§ **Data provided**
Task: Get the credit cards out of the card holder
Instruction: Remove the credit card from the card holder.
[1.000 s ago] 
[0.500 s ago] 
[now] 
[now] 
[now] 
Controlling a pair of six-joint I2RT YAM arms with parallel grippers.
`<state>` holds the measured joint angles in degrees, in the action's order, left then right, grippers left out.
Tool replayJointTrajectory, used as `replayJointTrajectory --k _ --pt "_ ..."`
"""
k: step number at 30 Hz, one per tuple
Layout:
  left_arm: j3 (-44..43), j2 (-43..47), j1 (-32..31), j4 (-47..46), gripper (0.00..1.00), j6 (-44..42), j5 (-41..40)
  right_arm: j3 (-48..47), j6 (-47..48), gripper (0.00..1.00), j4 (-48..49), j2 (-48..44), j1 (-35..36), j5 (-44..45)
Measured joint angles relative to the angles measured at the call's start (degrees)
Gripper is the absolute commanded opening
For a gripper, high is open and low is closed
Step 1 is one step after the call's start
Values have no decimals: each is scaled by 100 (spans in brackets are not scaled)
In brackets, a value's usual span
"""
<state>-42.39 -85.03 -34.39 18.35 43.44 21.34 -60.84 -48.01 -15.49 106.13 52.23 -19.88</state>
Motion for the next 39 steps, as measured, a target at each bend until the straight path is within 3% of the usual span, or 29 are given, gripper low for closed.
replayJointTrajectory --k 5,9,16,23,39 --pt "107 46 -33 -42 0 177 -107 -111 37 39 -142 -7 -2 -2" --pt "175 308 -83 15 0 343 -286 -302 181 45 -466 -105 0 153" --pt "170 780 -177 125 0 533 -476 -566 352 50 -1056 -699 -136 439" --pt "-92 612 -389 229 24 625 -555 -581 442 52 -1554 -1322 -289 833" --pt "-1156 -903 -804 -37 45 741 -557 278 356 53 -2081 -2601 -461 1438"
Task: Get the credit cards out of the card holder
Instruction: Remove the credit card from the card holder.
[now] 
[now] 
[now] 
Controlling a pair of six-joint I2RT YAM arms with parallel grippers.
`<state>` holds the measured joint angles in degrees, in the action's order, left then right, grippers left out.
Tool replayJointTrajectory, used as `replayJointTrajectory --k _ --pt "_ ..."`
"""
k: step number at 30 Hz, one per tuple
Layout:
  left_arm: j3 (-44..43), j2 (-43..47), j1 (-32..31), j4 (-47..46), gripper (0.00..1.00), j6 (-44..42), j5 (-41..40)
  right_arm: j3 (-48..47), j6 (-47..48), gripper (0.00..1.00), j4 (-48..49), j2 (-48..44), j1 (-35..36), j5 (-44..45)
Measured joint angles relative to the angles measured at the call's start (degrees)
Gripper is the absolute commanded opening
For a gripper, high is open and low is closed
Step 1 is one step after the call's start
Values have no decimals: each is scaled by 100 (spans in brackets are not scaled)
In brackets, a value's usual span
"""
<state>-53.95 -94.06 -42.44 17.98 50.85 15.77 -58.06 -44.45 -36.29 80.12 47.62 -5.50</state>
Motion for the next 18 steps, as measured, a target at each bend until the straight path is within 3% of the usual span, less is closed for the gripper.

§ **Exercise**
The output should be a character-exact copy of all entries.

§ **Solution below**
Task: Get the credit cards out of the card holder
Instruction: Remove the credit card from the card holder.
[1.000 s ago] 
[0.500 s ago] 
[now] 
[now] 
[now] 
Controlling a pair of six-joint I2RT YAM arms with parallel grippers.
`<state>` holds the measured joint angles in degrees, in the action's order, left then right, grippers left out.
Tool replayJointTrajectory, used as `replayJointTrajectory --k _ --pt "_ ..."`
"""
k: step number at 30 Hz, one per tuple
Layout:
  left_arm: j3 (-44..43), j2 (-43..47), j1 (-32..31), j4 (-47..46), gripper (0.00..1.00), j6 (-44..42), j5 (-41..40)
  right_arm: j3 (-48..47), j6 (-47..48), gripper (0.00..1.00), j4 (-48..49), j2 (-48..44), j1 (-35..36), j5 (-44..45)
Measured joint angles relative to the angles measured at the call's start (degrees)
Gripper is the absolute commanded opening
For a gripper, high is open and low is closed
Step 1 is one step after the call's start
Values have no decimals: each is scaled by 100 (spans in brackets are not scaled)
In brackets, a value's usual span
"""
<state>-42.39 -85.03 -34.39 18.35 43.44 21.34 -60.84 -48.01 -15.49 106.13 52.23 -19.88</state>
Motion for the next 39 steps, as measured, a target at each bend until the straight path is within 3% of the usual span, or 29 are given, gripper low for closed.
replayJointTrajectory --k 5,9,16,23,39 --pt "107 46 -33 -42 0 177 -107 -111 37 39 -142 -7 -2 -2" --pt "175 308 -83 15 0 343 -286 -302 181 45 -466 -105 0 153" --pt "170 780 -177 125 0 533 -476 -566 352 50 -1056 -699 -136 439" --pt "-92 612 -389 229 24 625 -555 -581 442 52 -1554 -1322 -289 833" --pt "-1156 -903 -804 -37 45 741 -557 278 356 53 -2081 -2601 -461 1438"
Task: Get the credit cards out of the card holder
Instruction: Remove the credit card from the card holder.
[now] 
[now] 
[now] 
Controlling a pair of six-joint I2RT YAM arms with parallel grippers.
`<state>` holds the measured joint angles in degrees, in the action's order, left then right, grippers left out.
Tool replayJointTrajectory, used as `replayJointTrajectory --k _ --pt "_ ..."`
"""
k: step number at 30 Hz, one per tuple
Layout:
  left_arm: j3 (-44..43), j2 (-43..47), j1 (-32..31), j4 (-47..46), gripper (0.00..1.00), j6 (-44..42), j5 (-41..40)
  right_arm: j3 (-48..47), j6 (-47..48), gripper (0.00..1.00), j4 (-48..49), j2 (-48..44), j1 (-35..36), j5 (-44..45)
Measured joint angles relative to the angles measured at the call's start (degrees)
Gripper is the absolute commanded opening
For a gripper, high is open and low is closed
Step 1 is one step after the call's start
Values have no decimals: each is scaled by 100 (spans in brackets are not scaled)
In brackets, a value's usual span
"""
<state>-53.95 -94.06 -42.44 17.98 50.85 15.77 -58.06 -44.45 -36.29 80.12 47.62 -5.50</state>
Motion for the next 18 steps, as measured, a target at each bend until the straight path is within 3% of the usual span, less is closed for the gripper.

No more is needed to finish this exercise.